A auditoria instaurada pelo tribunal tenta descobrir os reais motivos que levaram a Seduc a ignorar a remessa gratuita enviada pelo Ministério da Educação para gastar milhões dos cofres do Estado com uma empresa privada. Para os conselheiros do TCE-MT, a operação levanta suspeitas imediatas de duplicidade de gastos, desperdício deliberado de receita e favorecimento comercial.
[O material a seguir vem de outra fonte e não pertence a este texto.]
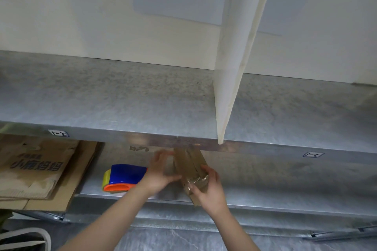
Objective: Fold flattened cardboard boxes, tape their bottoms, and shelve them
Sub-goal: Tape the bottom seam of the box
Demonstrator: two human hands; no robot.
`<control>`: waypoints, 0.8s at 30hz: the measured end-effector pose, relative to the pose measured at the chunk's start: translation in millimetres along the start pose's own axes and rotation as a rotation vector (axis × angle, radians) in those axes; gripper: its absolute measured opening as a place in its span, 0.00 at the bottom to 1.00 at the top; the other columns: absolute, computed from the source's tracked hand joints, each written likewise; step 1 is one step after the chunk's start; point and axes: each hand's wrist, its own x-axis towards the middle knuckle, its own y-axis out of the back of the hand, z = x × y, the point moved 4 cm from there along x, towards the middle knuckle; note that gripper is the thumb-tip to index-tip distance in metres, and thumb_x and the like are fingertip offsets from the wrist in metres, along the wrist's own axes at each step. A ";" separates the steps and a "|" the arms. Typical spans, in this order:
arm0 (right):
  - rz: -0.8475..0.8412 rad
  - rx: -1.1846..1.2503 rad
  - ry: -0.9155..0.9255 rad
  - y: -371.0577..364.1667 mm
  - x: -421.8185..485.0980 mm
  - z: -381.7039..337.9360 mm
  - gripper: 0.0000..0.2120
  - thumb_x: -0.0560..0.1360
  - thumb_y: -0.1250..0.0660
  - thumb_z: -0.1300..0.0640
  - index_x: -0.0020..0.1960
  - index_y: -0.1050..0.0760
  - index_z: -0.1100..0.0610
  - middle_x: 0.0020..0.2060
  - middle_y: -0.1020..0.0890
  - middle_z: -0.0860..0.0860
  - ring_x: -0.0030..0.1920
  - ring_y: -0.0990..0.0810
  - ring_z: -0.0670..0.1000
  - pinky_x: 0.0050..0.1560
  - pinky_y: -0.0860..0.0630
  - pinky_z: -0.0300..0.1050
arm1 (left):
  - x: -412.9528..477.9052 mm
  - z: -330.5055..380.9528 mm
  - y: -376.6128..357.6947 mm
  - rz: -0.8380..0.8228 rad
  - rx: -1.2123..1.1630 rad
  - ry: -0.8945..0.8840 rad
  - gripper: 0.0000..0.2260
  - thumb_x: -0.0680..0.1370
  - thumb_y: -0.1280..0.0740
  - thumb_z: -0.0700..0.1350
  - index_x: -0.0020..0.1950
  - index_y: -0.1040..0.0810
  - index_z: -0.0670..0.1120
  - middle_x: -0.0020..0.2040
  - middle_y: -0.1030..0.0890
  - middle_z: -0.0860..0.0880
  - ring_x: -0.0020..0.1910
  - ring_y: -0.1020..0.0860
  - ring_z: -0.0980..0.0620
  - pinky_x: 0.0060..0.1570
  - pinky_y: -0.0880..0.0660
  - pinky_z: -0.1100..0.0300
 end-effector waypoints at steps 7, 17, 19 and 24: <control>-0.202 -0.120 0.017 21.5 6.5 1.8 0.31 0.69 0.29 0.46 0.70 0.33 0.46 0.69 0.34 0.48 0.75 0.42 0.45 0.63 0.39 0.31 | 27.2 1.9 5.5 -0.301 0.133 0.005 0.36 0.69 0.25 0.54 0.73 0.38 0.58 0.70 0.34 0.54 0.69 0.34 0.53 0.66 0.35 0.59; -0.152 -0.038 -0.066 18.8 -2.5 2.5 0.36 0.66 0.36 0.46 0.73 0.41 0.40 0.77 0.46 0.50 0.76 0.44 0.54 0.74 0.40 0.50 | -45.4 -6.6 -22.4 -0.121 0.004 -0.020 0.30 0.67 0.30 0.67 0.66 0.34 0.63 0.64 0.31 0.53 0.63 0.29 0.56 0.58 0.36 0.76; -0.172 -0.070 -0.045 18.6 2.1 0.9 0.38 0.62 0.39 0.37 0.71 0.43 0.35 0.76 0.47 0.50 0.76 0.45 0.54 0.75 0.41 0.54 | -38.6 -5.1 -8.2 -0.091 0.109 -0.054 0.22 0.70 0.30 0.64 0.62 0.29 0.63 0.65 0.36 0.55 0.67 0.34 0.56 0.64 0.41 0.70; -0.216 -0.138 0.008 9.6 6.1 -6.0 0.43 0.62 0.37 0.32 0.73 0.48 0.37 0.72 0.44 0.54 0.74 0.41 0.54 0.74 0.39 0.49 | -24.1 1.6 0.7 -0.264 0.226 -0.147 0.14 0.73 0.28 0.54 0.55 0.28 0.60 0.72 0.40 0.58 0.71 0.40 0.59 0.67 0.40 0.65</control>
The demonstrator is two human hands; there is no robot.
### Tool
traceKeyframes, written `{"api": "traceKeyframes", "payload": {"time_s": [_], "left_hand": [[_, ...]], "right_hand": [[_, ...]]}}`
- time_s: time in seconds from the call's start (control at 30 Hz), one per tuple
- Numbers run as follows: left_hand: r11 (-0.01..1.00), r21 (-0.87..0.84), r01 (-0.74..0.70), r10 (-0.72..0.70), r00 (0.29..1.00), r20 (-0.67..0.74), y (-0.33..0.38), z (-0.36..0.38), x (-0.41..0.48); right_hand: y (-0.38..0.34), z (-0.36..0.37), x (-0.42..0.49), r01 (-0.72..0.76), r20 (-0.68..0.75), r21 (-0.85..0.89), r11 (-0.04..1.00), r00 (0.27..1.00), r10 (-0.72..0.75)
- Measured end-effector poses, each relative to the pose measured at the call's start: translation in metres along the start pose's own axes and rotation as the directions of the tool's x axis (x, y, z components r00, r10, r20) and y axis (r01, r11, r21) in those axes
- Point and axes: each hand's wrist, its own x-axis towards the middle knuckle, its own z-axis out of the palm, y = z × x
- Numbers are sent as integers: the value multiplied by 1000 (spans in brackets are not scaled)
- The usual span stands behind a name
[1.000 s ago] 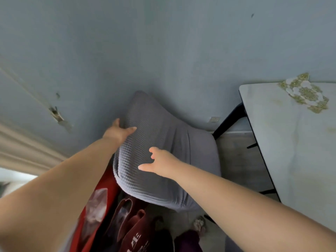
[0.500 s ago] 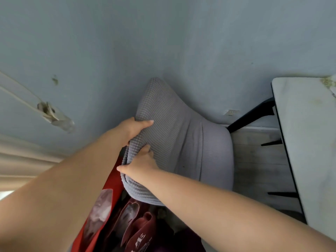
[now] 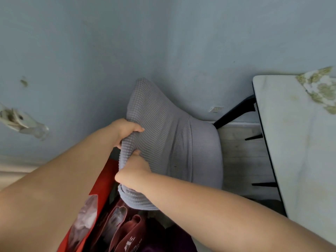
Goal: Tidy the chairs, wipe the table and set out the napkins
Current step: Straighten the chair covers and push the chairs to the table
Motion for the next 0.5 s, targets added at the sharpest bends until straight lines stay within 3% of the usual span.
{"api": "traceKeyframes", "payload": {"time_s": [0.17, 0.5], "left_hand": [[999, -36, -26, 29, 997, 73, 11, 23, -20], [985, 95, -145, 125, 973, 197, 10, 68, -41]], "right_hand": [[33, -36, -34, 12, 9, 11, 1000, 1000, -12], [91, -75, -90, 87, -110, -231, 969, 987, -115]]}}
O caso surge no pior momento possível para o governador Otaviano Pivetta (Republicanos) e para o seu padrinho político, o ex-governador e pré-candidato ao Senado, Mauro Mendes (União Brasil), que já enfrentam uma avalanche de cobranças sobre a qualidade e a transparência dos gastos públicos.
Nos bastidores políticos de Cuiabá, o avanço desta nova investigação do Tribunal de Contas desidrata ainda mais a narrativa de eficiência gerencial que o grupo governista tenta sustentar nas redes sociais. A compra redundante de materiais didáticos que o Estado poderia receber sem gastar um único centavo é vista por observadores como um tapa na cara do contribuinte e uma evidência de como a máquina pública foi loteada para atender a interesses de corporações parceiras. Confrontado com os dados técnicos da auditoria, o comitê de Pivetta entra novamente em modo de pane, vendo o discurso de austeridade fiscal ruir diante das evidências.
Com o presidente do TCE-MT, Sérgio Ricardo, mantendo a postura firme de fiscalizar cada contrato da atual administração, a investigação dos livros didáticos promete se transformar em mais uma tremenda dor de cabeça eleitoral para a chapa majoritária do Palácio Paiaguás. Sem justificativas técnicas plausíveis para explicar o motivo de pagar por algo que era de graça, os articuladores do governo assistem ao isolamento de Pivetta nas pesquisas de intenção de voto, enquanto o eleitorado descobre que, sob a maquiagem das propagandas oficiais, o dinheiro da educação rondonopolitana e mato-grossense estava sendo jogado no ralo.